**Try it**
Your task is to repeat the entries exactly. Leave the pictures out.

**Material for this task**

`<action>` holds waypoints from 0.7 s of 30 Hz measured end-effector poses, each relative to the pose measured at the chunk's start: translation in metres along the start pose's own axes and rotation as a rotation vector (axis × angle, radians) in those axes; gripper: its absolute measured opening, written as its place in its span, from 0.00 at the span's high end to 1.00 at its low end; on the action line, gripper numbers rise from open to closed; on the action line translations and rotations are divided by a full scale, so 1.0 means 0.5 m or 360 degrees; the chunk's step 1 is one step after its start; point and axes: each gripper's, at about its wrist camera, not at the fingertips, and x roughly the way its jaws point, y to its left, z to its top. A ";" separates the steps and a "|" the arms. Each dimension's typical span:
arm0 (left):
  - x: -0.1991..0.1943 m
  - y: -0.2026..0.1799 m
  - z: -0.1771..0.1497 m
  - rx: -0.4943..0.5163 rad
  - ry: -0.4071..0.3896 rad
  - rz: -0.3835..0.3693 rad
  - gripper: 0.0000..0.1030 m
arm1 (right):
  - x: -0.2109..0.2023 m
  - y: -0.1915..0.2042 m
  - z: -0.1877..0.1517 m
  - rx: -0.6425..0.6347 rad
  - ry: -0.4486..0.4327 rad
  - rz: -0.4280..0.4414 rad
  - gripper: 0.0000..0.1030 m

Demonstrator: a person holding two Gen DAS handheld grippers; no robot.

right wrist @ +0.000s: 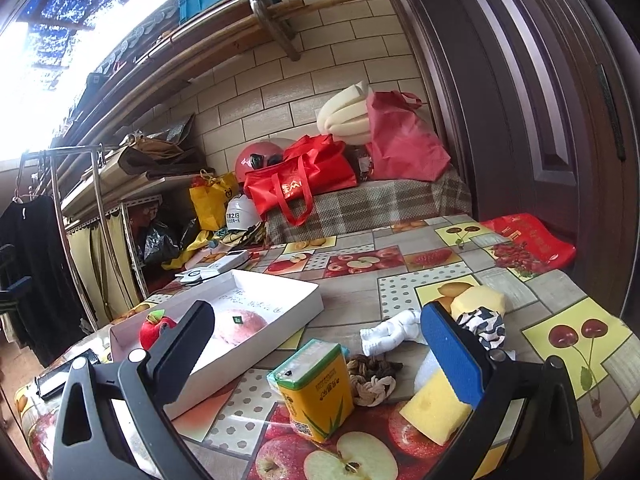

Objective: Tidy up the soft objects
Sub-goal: 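Swing both open tools over the loose items beside the box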

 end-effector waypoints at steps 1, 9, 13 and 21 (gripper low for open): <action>0.050 -0.040 -0.010 0.0017 0.0074 -0.0068 0.00 | 0.001 0.002 0.000 -0.0009 0.0000 0.0002 0.00; 0.253 -0.235 -0.096 0.0229 0.0257 -0.0178 0.00 | -0.031 -0.034 0.019 0.0022 -0.0069 -0.0102 0.00; 0.293 -0.240 -0.138 0.0344 0.0447 -0.0186 0.00 | -0.045 -0.084 0.032 -0.0011 0.0008 -0.0234 0.00; 0.401 -0.282 -0.201 0.0495 0.0730 -0.0285 0.00 | 0.028 -0.139 -0.010 -0.0127 0.0512 -0.0360 0.00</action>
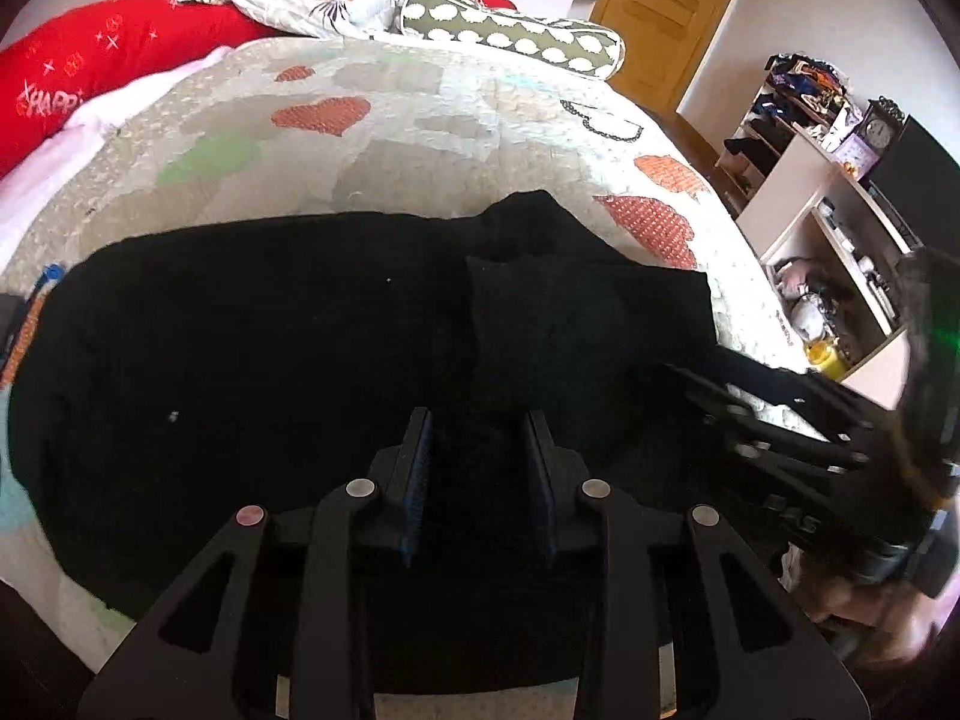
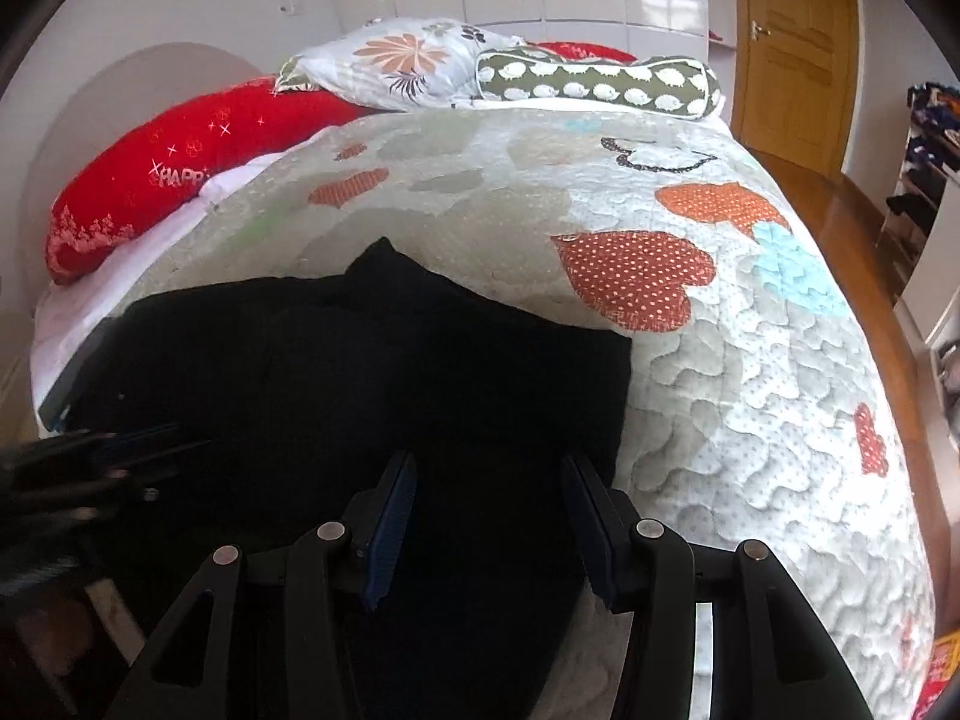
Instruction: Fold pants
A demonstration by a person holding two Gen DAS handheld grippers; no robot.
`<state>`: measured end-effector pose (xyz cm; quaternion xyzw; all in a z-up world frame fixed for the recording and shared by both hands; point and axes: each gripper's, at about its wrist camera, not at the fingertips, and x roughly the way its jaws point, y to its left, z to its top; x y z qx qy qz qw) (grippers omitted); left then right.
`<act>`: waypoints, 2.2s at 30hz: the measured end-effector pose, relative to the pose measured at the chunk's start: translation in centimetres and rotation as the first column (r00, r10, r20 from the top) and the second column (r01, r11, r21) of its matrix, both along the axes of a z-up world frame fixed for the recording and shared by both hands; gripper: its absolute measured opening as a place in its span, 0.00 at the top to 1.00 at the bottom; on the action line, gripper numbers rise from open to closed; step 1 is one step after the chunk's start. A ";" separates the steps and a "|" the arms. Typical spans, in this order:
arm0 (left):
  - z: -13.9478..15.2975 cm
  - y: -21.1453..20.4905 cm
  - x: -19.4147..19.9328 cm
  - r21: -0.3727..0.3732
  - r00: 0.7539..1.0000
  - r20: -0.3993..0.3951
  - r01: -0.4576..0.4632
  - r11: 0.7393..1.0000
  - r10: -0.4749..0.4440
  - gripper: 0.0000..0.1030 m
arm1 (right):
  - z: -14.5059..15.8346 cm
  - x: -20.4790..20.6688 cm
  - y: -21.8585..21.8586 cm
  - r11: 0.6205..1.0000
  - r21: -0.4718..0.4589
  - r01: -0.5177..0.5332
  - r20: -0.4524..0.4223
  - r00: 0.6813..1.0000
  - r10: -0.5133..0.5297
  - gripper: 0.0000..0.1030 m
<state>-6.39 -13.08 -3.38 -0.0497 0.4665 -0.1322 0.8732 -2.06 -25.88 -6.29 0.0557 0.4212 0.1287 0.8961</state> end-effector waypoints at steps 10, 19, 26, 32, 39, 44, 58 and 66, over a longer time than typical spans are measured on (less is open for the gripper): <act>0.1 0.0 -0.9 0.046 0.998 0.021 -0.060 0.997 0.059 0.69 | 0.3 -4.4 1.2 0.995 0.042 -0.085 0.031 0.996 0.084 0.53; 0.7 0.2 -2.7 0.077 0.996 0.056 -0.080 0.994 0.076 0.67 | 0.7 -5.0 1.5 0.998 0.019 -0.060 0.051 0.997 0.059 0.53; 1.0 1.0 -3.1 0.061 0.996 0.049 -0.084 0.995 0.081 0.67 | 1.0 -4.2 1.7 1.000 0.010 -0.021 0.044 0.999 0.021 0.53; 0.9 1.2 -3.0 0.053 0.996 0.056 -0.074 0.996 0.071 0.67 | 1.1 -3.0 1.8 1.000 -0.003 0.012 0.031 0.999 -0.012 0.53; -0.3 1.1 -1.7 0.028 0.998 0.030 -0.058 0.998 0.057 0.57 | -1.0 -0.4 1.3 0.998 -0.004 0.057 -0.011 0.998 -0.057 0.51; -0.3 2.2 -2.0 -0.028 0.998 0.017 -0.062 0.998 0.062 0.55 | 0.2 -0.2 1.6 0.997 -0.008 0.070 -0.030 0.997 -0.071 0.51; 1.7 14.6 -9.0 -0.187 0.939 0.026 -0.333 0.924 0.344 0.41 | 1.7 0.7 7.8 0.998 0.008 -0.064 -0.013 0.998 0.064 0.49; -0.4 18.3 -8.1 -0.254 0.887 -0.041 -0.455 0.854 0.460 0.41 | 6.4 3.7 14.7 0.963 0.037 -0.268 0.096 0.960 0.264 0.43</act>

**Response for this exercise**
`<action>` holds waypoints from 0.7 s of 30 Hz measured end-effector poses, each relative to the pose measured at the chunk's start: translation in metres along the start pose's own axes and rotation as a rotation vector (axis × angle, radians) in those axes; gripper: its absolute measured opening, written as its place in its span, from 0.00 at the span's high end to 1.00 at its low end; on the action line, gripper numbers rise from open to closed; on the action line translations and rotations are divided by a full scale, so 1.0 means 0.5 m or 360 degrees; the chunk's step 1 is one step after its start; point and axes: each gripper's, at about its wrist camera, not at the fingertips, and x roughly the way its jaws point, y to its left, z to its top. A ";" separates the steps and a "|" the arms. Each dimension's typical span:
arm0 (left):
  - x: -0.1991..0.1943 m
  - y: -0.2026..0.1799 m
  - z: -0.1771..0.1497 m
  - rx: -0.4943..0.5163 rad
  - ry: -0.4071..0.3896 rad
  - rz: -0.3835..0.3693 rad
  - gripper: 0.0000..0.1030 m
arm1 (right):
  - x: -0.2109..0.2023 m
  - y: -0.1915..0.2042 m
  - z: -0.1877..0.1517 m
  - rx: -0.6425..0.6347 rad
  - ry: -0.4486..0.4327 rad
  - rz: -0.4280..0.4414 rad
  - gripper: 0.0000..0.1030 m

Demonstrator: a person holding two Gen DAS handheld grippers; no robot.

right wrist @ +0.000s: 

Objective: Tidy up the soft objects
Sub-goal: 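Swing both open tools over the loose items beside the box
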
 end-effector waypoints at steps 1, 9, 13 and 21 (gripper low for open): <action>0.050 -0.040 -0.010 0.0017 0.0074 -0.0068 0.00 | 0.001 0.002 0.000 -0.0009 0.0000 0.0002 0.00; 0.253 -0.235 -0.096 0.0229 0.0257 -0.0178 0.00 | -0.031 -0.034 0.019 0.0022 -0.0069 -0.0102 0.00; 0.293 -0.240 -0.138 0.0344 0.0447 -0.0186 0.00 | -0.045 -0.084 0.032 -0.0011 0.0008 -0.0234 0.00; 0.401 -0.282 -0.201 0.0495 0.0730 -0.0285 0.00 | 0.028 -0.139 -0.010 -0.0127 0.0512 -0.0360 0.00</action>
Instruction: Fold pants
A demonstration by a person holding two Gen DAS handheld grippers; no robot.
`<state>`: measured end-effector pose (xyz cm; quaternion xyzw; all in a z-up world frame fixed for the recording and shared by both hands; point and axes: each gripper's, at about its wrist camera, not at the fingertips, and x roughly the way its jaws point, y to its left, z to its top; x y z qx qy qz qw) (grippers omitted); left then right.
`<act>`: waypoints, 2.2s at 30hz: the measured end-effector pose, relative to the pose measured at the chunk's start: translation in centimetres and rotation as the first column (r00, r10, r20 from the top) and the second column (r01, r11, r21) of its matrix, both along the axes of a z-up world frame fixed for the recording and shared by both hands; gripper: its absolute measured opening as a place in its span, 0.00 at the top to 1.00 at the bottom; on the action line, gripper numbers rise from open to closed; step 1 is one step after the chunk's start. A ";" separates the steps and a "|" the arms. Typical spans, in this order:
arm0 (left):
  - z: -13.9478..15.2975 cm
  - y: -21.1453..20.4905 cm
  - x: -19.4147..19.9328 cm
  - r21: -0.3727..0.3732
  - r00: 0.7539..1.0000
  - r20: -0.3993..0.3951
  - r01: -0.4576..0.4632
  - r11: 0.7393..1.0000
  - r10: -0.4749..0.4440
  - gripper: 0.0000..0.1030 m
arm1 (right):
  - z: -14.5059..15.8346 cm
  - x: -20.4790..20.6688 cm
  - y: -21.8585..21.8586 cm
  - r11: 0.6205..1.0000
  - r21: -0.4718..0.4589
  - r01: -0.5177..0.5332
  - r20: -0.4524..0.4223
  - r00: 0.6813..1.0000
  - r10: -0.5133..0.5297
  - gripper: 0.0000..0.1030 m
<state>-6.39 -13.08 -3.38 -0.0497 0.4665 -0.1322 0.8732 -2.06 -25.88 -6.29 0.0557 0.4212 0.1287 0.8961</state> end-effector waypoints at steps 10, 19, 26, 32, 39, 44, 58 and 66, over a longer time than typical spans are measured on (less is open for the gripper): <act>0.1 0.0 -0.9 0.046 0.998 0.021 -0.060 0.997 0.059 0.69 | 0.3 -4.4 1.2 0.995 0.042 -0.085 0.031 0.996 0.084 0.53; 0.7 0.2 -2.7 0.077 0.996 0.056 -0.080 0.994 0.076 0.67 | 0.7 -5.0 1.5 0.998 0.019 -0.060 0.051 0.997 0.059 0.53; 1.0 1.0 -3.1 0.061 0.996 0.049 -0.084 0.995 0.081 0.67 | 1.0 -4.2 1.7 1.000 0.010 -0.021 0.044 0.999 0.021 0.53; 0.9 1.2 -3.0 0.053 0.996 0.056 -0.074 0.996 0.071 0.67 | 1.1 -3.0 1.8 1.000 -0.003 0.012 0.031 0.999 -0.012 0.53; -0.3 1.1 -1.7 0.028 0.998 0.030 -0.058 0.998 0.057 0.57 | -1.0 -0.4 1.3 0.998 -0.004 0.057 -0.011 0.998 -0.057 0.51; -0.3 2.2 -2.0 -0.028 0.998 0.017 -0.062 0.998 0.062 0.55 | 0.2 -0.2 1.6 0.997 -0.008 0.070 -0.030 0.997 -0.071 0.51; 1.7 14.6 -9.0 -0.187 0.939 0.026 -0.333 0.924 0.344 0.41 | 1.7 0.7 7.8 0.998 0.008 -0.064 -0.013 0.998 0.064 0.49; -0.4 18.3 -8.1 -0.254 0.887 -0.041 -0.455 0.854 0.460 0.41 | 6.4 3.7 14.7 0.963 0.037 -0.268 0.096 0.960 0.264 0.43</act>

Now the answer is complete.